Bay of the Pacific Ocean off the coast of California, United States

Carmel Bay is a bay of the Pacific Ocean, along the central coast of California in Monterey County. The bay is 4 mi long and 2 mi wide with its mouth about 3 mi across, between Point Carmel to the south and Point Cypress to the north; Monterey Bay is about four coastline miles north, with Point Pinos intervening.

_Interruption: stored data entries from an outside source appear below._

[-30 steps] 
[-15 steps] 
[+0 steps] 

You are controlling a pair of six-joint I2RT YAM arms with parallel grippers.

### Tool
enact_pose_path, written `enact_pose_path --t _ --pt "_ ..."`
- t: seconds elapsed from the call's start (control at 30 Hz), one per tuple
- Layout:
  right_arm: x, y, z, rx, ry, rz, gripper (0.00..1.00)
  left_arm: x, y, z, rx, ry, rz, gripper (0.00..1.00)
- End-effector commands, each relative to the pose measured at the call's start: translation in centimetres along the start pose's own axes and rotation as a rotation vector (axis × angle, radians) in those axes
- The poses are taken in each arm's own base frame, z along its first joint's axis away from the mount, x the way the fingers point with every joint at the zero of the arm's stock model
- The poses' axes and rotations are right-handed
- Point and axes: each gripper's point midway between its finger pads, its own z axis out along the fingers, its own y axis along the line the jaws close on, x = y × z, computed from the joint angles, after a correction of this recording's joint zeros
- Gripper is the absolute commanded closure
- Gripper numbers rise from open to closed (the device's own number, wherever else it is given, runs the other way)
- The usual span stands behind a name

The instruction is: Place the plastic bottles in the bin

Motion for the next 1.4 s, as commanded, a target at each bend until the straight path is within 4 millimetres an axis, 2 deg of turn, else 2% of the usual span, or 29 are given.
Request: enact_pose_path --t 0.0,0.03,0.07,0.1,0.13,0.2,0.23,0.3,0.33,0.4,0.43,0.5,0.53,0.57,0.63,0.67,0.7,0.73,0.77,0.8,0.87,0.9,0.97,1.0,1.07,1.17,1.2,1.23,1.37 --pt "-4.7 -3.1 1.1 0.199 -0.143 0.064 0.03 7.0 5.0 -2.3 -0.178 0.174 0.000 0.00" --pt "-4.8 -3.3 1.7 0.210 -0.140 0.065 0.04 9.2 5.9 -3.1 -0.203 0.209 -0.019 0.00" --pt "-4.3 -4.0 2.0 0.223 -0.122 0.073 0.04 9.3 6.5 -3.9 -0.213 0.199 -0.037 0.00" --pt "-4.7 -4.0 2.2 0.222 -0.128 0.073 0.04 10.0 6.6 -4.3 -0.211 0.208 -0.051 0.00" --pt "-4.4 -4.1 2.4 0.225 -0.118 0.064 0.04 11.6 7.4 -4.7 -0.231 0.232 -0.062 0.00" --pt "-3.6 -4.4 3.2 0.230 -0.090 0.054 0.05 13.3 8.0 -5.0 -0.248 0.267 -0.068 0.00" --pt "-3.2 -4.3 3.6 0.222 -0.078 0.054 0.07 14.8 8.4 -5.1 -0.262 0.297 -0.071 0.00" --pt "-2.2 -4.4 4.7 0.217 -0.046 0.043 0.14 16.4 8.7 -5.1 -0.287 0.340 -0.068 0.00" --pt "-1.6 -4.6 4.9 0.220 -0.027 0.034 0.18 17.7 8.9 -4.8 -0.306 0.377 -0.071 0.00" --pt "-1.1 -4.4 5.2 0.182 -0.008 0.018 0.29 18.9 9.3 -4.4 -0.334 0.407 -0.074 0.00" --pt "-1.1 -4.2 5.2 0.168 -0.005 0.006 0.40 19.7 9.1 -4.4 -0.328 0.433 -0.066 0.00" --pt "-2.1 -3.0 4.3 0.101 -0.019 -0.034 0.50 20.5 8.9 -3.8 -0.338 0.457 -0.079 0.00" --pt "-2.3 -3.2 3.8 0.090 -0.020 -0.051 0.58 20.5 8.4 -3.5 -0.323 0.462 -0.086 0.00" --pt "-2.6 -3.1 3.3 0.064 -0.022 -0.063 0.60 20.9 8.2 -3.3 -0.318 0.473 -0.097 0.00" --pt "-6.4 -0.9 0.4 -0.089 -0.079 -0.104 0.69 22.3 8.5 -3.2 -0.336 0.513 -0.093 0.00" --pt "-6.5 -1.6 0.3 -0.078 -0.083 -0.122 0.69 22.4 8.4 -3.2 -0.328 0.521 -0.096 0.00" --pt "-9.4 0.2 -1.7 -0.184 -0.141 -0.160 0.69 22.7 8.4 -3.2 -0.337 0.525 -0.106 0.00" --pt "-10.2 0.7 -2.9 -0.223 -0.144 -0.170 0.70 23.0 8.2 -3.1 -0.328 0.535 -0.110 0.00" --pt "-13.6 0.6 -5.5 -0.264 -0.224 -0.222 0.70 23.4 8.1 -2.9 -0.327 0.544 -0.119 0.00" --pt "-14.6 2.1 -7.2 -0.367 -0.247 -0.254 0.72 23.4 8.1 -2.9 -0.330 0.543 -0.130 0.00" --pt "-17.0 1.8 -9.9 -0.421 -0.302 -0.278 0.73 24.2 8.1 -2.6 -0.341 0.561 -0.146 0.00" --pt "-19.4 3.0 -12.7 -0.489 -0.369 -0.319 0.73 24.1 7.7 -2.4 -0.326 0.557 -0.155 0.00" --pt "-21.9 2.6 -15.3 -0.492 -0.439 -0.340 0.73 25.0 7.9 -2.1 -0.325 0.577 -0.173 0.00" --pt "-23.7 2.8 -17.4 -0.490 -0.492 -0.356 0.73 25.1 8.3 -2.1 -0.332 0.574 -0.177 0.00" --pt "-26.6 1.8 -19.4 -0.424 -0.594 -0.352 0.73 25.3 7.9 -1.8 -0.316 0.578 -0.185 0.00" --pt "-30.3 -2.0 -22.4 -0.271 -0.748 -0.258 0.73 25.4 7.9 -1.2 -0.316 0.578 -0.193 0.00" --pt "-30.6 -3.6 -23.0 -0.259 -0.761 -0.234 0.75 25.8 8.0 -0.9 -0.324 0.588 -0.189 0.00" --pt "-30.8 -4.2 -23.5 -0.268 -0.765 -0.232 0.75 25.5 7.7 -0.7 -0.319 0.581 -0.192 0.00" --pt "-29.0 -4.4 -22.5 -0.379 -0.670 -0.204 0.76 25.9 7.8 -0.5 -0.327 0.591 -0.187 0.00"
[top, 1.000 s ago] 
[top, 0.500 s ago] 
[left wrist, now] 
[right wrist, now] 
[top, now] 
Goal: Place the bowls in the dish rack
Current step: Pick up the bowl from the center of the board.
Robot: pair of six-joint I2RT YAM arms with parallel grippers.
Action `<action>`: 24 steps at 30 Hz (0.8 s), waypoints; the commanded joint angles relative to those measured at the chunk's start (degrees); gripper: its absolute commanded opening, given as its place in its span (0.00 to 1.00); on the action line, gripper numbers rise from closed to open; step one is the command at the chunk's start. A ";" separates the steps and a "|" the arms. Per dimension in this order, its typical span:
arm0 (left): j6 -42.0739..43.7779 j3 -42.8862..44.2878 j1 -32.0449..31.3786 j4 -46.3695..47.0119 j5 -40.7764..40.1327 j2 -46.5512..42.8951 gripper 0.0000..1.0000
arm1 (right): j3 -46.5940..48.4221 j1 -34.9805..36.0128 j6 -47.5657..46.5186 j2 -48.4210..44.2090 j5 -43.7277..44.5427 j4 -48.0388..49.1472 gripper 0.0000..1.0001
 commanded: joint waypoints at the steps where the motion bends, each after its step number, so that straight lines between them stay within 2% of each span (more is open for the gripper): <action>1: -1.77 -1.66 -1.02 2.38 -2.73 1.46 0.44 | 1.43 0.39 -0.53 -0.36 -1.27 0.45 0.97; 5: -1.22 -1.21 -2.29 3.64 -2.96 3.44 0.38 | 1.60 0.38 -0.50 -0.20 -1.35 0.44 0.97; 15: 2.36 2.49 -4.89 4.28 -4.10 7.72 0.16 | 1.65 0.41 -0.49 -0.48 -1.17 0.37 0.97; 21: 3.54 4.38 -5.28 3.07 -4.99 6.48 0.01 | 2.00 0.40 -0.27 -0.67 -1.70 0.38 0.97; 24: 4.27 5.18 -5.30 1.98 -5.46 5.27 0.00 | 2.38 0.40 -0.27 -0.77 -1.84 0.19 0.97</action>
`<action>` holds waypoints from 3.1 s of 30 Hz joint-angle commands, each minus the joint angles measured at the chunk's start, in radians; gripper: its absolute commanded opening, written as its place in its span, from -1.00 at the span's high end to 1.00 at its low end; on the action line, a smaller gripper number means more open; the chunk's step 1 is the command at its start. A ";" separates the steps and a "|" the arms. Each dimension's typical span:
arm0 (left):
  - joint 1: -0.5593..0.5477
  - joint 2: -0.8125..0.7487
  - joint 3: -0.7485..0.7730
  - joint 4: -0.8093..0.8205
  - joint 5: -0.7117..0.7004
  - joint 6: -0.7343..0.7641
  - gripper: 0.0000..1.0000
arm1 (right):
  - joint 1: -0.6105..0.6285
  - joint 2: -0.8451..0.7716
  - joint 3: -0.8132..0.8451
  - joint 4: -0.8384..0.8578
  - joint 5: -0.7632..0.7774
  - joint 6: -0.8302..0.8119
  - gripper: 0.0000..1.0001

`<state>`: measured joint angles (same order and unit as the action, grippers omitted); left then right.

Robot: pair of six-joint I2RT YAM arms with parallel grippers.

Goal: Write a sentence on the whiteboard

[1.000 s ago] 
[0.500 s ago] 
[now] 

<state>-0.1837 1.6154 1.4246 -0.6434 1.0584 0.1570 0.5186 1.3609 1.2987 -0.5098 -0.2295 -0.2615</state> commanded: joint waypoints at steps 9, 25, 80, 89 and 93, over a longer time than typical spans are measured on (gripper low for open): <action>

The bay's coastline includes Carmel City Beach and Carmel River State Beach, with wildlife largely protected by the 'Carmel Bay Ecological Reserve'. The City of Carmel, formally "Carmel-by-the-Sea", adjoins Carmel Bay, with the cities of Monterey, Pacific Grove, California, and Santa Cruz about 5 mi, 4 mi, and 45 mi north, respectively.

==Marine protected areas==
Several areas in Carmel Bay have been designated marine protected areas under California's Marine Life Protection Act. 'Carmel Bay State Marine Conservation Area' (SMCA) is entirely underneath Carmel Bay, and both 'Carmel Pinnacles State Marine Reserve' (SMR) and 'Point Lobos State Marine Reserve' are partially underneath Carmel Bay.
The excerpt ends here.